役員退職金について注意したいのは、金額だけでなく、いつの事業年度で損金算入するのかという点です。

損金算入の時期を誤ると、想定した事業年度で費用計上できず、税負担のタイミングがずれて資金繰りに影響する場合があります。

まずは、役員退職金の損金算入時期に関する基本的な考え方を確認しましょう

・原則は退職金額が具体的に確定した事業年度

役員退職金の損金算入時期は、原則として、株主総会の決議等によって退職金額が具体的に確定した日の属する事業年度です。

・実際に支払った事業年度で損金算入できる場合もある

原則は決議等で退職金額が確定した事業年度の損金となります。

ですが、法人が実際に支払った事業年度に損金経理をした場合は、その支払った額をその事業年度の損金とすることも認められます。
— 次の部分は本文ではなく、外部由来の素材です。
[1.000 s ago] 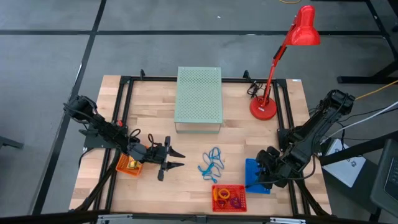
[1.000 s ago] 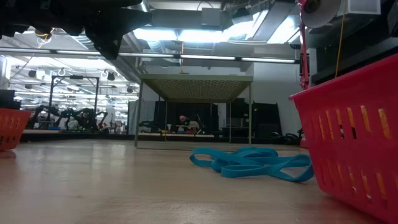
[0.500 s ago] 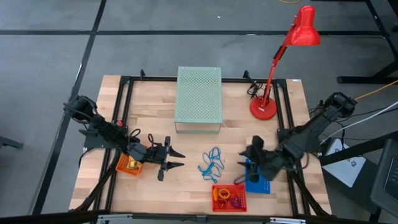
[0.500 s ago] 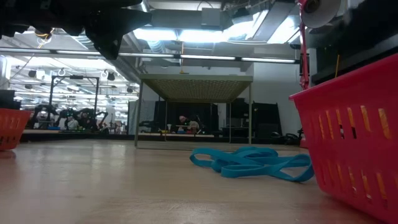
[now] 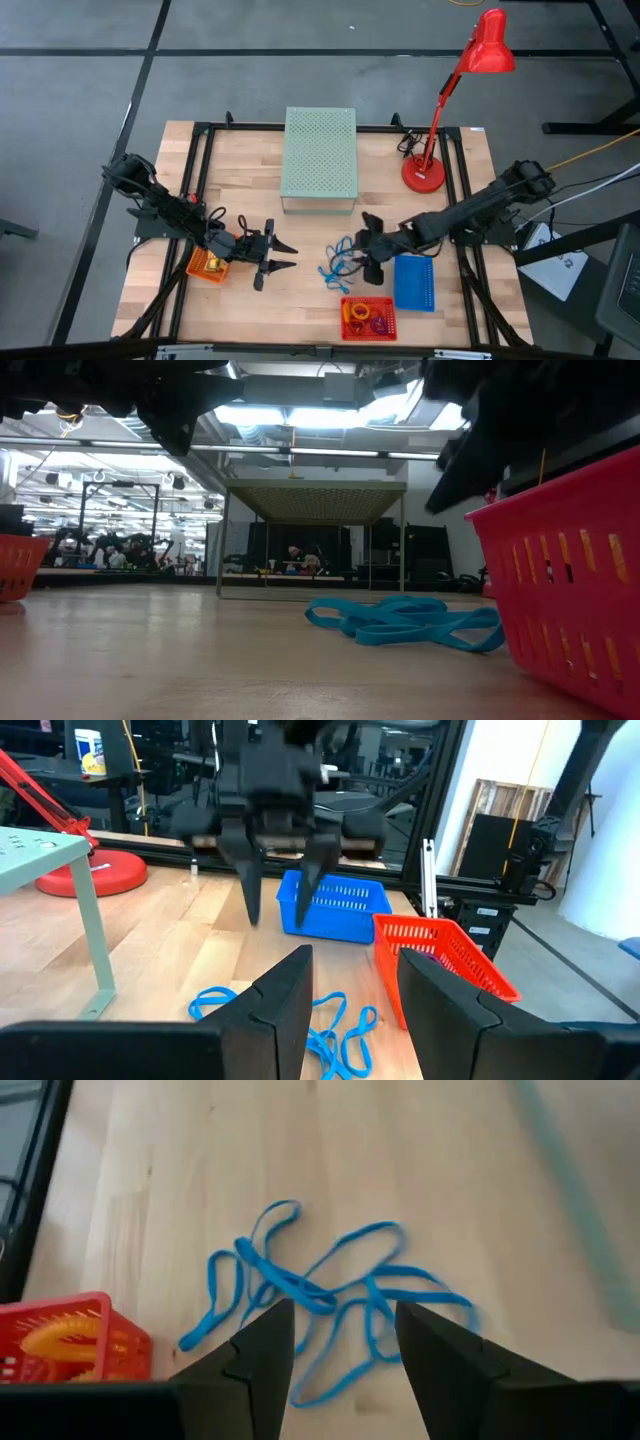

資金繰り等の都合で複数年にわたり分割支給する場合も、支給の都度損金経理をしていれば、各支給年度で損金算入が認められる余地があります。

・金額確定前の未払計上は損金算入できない

一方で、退職金額が具体的に確定する前に、取締役会で内定した金額を未払金として計上しただけでは、その時点で損金算入することはできません。

・役員退職金は適正額と損金算入時期に注意

役員退職金は、長年会社に貢献した役員に対して支給される重要な金銭です。

一方で、法人税上の損金に算入するには、金額だけでなく、損金算入時期にも注意しなければなりません。

役員退職金を支給する際は、金額が不当に高額でないか、算定根拠を後から説明できるか、損金算入時期が適切かを確認したうえで進めることが重要です。

判断に迷う場合は、税理士に相談しながら進めると安心です。

※本記事は一般的な情報提供を目的としています。個別の税務判断については、税理士などの専門家にご相談ください。